Schemas provide type safety and enable schema evolution in Apache Pulsar. They define the structure of messages and ensure compatibility between producers and consumers.
Schema Basics
From pulsar-client-api/src/main/java/org/apache/pulsar/client/api/Schema.java, schemas handle message serialization and deserialization:
/**
* Message schema definition.
*/
public interface Schema < T > extends Cloneable {
/**
* Encode an object representing the message content into a byte array.
*/
byte [] encode ( T message );
/**
* Decode a byte array into an object using the schema definition.
*/
T decode ( byte [] bytes );
/**
* @return schema information
*/
SchemaInfo getSchemaInfo ();
}
Schemas are optional but highly recommended for production use.

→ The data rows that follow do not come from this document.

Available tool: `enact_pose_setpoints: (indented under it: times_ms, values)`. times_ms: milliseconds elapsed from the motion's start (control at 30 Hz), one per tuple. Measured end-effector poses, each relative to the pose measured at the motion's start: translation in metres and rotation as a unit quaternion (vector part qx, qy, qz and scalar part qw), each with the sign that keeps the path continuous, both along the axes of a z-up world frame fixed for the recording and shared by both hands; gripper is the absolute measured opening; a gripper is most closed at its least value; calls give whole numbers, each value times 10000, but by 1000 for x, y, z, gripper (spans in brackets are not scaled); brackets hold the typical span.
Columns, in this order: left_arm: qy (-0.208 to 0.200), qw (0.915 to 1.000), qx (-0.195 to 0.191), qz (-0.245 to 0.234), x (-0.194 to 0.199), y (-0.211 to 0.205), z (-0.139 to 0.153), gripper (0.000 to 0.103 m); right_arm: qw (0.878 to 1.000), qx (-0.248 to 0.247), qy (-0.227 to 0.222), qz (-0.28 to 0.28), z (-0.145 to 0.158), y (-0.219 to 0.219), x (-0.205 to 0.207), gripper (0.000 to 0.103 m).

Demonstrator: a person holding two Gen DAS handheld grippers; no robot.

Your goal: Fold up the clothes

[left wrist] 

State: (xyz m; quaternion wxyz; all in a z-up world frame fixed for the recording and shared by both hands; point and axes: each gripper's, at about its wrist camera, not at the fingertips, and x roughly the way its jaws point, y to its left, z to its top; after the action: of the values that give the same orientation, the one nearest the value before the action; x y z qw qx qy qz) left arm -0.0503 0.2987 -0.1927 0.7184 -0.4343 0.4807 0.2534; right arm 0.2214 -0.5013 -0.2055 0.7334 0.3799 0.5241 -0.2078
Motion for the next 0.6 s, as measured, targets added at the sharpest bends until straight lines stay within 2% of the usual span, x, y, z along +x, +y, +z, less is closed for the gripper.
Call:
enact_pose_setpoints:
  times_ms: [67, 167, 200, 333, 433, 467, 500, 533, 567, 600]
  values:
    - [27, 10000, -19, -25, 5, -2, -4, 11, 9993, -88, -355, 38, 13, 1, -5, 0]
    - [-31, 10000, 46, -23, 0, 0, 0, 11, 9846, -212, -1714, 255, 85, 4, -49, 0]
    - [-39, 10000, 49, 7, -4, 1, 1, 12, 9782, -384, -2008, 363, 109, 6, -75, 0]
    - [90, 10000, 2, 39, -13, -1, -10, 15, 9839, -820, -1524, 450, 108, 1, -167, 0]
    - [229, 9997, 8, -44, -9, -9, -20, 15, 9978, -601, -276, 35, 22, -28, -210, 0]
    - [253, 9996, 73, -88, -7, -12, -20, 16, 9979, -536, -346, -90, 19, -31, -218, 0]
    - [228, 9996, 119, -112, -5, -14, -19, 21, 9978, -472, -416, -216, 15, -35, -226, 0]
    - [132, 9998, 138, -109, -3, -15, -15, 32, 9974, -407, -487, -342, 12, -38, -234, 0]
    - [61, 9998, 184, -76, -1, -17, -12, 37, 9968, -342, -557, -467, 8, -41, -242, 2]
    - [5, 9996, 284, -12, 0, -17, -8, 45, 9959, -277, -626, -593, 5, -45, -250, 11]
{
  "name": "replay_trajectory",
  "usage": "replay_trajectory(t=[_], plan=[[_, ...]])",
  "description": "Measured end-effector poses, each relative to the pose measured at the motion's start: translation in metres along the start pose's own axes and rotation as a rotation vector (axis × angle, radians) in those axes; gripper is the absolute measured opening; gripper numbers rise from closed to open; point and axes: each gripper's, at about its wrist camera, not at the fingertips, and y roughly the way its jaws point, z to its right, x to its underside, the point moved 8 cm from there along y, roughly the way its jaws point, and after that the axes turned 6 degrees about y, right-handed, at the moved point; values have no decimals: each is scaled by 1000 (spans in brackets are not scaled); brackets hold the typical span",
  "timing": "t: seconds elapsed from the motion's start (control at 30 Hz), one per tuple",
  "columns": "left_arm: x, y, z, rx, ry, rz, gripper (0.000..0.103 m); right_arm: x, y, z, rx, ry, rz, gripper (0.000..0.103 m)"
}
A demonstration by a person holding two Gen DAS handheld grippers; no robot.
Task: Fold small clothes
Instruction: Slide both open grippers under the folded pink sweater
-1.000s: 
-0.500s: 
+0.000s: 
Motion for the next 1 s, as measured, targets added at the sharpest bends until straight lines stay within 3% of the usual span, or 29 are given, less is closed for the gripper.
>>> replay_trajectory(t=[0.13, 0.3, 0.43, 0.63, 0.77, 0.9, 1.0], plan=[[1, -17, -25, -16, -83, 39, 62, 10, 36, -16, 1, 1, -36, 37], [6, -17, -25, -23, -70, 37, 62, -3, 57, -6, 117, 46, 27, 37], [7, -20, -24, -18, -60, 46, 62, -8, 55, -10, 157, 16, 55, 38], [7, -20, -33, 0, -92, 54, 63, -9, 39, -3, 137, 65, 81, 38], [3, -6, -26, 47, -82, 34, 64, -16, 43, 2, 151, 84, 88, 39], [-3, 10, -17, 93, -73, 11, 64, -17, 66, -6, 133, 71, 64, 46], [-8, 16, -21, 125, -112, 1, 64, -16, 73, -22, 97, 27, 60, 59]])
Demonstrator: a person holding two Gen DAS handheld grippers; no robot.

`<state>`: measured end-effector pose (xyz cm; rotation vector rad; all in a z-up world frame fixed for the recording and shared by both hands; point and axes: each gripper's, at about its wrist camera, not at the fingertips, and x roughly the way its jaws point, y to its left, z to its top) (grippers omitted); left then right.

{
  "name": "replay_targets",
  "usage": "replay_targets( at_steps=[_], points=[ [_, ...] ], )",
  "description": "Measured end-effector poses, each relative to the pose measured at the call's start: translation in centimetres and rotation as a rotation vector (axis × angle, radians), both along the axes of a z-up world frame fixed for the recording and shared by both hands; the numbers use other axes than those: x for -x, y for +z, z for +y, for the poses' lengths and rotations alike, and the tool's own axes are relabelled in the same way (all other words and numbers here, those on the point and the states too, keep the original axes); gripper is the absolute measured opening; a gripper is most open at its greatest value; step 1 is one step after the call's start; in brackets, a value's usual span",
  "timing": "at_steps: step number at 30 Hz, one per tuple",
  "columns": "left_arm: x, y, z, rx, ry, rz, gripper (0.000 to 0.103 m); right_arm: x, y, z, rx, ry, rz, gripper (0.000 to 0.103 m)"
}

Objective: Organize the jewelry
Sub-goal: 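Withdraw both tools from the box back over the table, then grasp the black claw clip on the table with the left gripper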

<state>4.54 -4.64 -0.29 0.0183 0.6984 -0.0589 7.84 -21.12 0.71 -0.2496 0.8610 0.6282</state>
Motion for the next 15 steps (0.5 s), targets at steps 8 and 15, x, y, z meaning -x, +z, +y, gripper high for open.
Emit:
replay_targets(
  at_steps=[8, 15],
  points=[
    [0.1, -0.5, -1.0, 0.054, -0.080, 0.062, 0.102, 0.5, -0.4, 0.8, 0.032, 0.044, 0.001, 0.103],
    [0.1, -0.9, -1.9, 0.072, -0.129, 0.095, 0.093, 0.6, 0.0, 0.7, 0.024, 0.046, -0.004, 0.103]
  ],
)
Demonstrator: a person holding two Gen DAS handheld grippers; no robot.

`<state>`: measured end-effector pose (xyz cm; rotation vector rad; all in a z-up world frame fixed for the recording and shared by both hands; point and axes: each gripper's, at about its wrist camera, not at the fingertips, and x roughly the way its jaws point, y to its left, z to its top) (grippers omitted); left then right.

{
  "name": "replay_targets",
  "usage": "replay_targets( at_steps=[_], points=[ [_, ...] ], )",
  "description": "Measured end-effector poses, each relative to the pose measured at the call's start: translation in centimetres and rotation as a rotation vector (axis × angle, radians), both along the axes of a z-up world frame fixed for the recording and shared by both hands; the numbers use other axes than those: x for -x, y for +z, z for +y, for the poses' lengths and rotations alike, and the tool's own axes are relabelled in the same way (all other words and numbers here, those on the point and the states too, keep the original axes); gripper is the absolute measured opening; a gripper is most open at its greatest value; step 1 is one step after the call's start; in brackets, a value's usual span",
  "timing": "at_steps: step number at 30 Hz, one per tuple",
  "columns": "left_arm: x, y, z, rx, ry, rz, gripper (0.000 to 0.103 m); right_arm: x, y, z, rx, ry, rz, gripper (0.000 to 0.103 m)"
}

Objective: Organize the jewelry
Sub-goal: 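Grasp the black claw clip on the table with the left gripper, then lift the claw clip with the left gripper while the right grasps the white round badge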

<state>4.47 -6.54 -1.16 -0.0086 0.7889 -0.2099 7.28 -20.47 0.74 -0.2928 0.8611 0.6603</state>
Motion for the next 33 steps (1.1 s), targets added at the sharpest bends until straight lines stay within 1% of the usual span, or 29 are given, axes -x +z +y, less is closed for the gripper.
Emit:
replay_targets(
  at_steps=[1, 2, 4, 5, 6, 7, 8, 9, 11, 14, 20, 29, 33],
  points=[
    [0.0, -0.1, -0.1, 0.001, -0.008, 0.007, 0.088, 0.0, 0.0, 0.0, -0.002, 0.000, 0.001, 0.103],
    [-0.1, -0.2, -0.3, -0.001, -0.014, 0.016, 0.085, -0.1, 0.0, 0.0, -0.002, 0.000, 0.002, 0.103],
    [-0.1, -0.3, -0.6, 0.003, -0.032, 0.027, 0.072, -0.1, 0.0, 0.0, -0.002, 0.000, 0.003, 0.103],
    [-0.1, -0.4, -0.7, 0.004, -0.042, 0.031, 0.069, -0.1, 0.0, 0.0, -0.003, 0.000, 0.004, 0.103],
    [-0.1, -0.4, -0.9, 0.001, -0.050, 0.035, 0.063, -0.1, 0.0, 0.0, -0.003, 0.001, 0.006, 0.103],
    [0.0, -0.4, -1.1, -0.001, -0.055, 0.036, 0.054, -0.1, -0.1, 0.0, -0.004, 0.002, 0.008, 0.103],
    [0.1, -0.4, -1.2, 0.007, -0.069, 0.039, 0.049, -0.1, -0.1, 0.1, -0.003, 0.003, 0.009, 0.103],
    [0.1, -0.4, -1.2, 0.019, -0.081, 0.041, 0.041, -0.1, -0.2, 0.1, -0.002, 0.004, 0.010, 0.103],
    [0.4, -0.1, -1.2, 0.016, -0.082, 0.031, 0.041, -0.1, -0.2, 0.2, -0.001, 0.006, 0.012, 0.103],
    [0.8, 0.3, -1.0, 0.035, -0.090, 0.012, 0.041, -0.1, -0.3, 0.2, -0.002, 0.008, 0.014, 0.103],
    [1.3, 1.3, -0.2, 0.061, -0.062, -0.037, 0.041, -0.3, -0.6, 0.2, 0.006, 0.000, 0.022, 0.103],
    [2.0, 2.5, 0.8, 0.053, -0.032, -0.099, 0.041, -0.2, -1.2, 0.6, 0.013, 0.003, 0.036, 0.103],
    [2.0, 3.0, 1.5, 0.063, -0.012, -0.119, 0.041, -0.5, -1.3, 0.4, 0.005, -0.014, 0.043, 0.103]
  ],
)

They provide type safety, automatic serialization, and enable schema evolution.
Primitive Schemas
Pulsar provides built-in schemas for primitive types:
// String schema (UTF-8 encoding)
Producer < String > producer = client . newProducer ( Schema . STRING )
. topic ( "my-topic" )
. create ();
// Byte array (no serialization)
Producer < byte []> producer = client . newProducer ( Schema . BYTES )
. topic ( "my-topic" )
. create ();
// ByteBuffer
Producer < ByteBuffer > producer = client . newProducer ( Schema . BYTEBUFFER )
. topic ( "my-topic" )
. create ();
Numeric Types
From the Schema interface:
Schema < Byte > INT8 = Schema . INT8 ;
Schema < Short > INT16 = Schema . INT16 ;
Schema < Integer > INT32 = Schema . INT32 ;
Schema < Long > INT64 = Schema . INT64 ;
Schema < Float > FLOAT = Schema . FLOAT ;
Schema < Double > DOUBLE = Schema . DOUBLE ;
Schema < Boolean > BOOL = Schema . BOOL ;
Date and Time Types
Schema < Date > DATE = Schema . DATE ;
Schema < Time > TIME = Schema . TIME ;
Schema < Timestamp > TIMESTAMP = Schema . TIMESTAMP ;
Schema < Instant > INSTANT = Schema . INSTANT ;
Schema < LocalDate > LOCAL_DATE = Schema . LOCAL_DATE ;
Schema < LocalTime > LOCAL_TIME = Schema . LOCAL_TIME ;
Schema < LocalDateTime > LOCAL_DATE_TIME = Schema . LOCAL_DATE_TIME ;
Complex Schemas
JSON Schema
Automatic JSON serialization for POJOs:
// Define a POJO
public class User {
private String name ;
private int age ;
private String email ;
// Constructors, getters, setters
}
// Create producer with JSON schema
Producer < User > producer = client . newProducer ( Schema . JSON ( User . class ))
. topic ( "user-topic" )
. create ();
// Send typed messages
User user = new User ( "Alice" , 30 , "[email protected] " );
producer . send (user);
// Consume with same schema
Consumer < User > consumer = client . newConsumer ( Schema . JSON ( User . class ))
. topic ( "user-topic" )
. subscriptionName ( "my-sub" )
. subscribe ();
Message < User > msg = consumer . receive ();
User receivedUser = msg . getValue (); // Automatically deserialized
Avro Schema
From Schema.java - Avro provides efficient binary serialization:
// Define a POJO (no Avro annotations needed)
public class Order {
private String orderId ;
private double amount ;
private List < String > items ;
// Constructors, getters, setters
}
// Create producer with Avro schema
Producer < Order > producer = client . newProducer ( Schema . AVRO ( Order . class ))
. topic ( "orders" )
. create ();
// Schema is automatically registered
Order order = new Order ( "ORDER-123" , 99.99 , Arrays . asList ( "item1" , "item2" ));
producer . send (order);
Avro schemas are more compact than JSON and support richer schema evolution semantics.
Protobuf Schema
For Google Protocol Buffers:
// From Schema.java
static < T extends com . google . protobuf . Message > Schema < T > PROTOBUF ( Class < T > clazz)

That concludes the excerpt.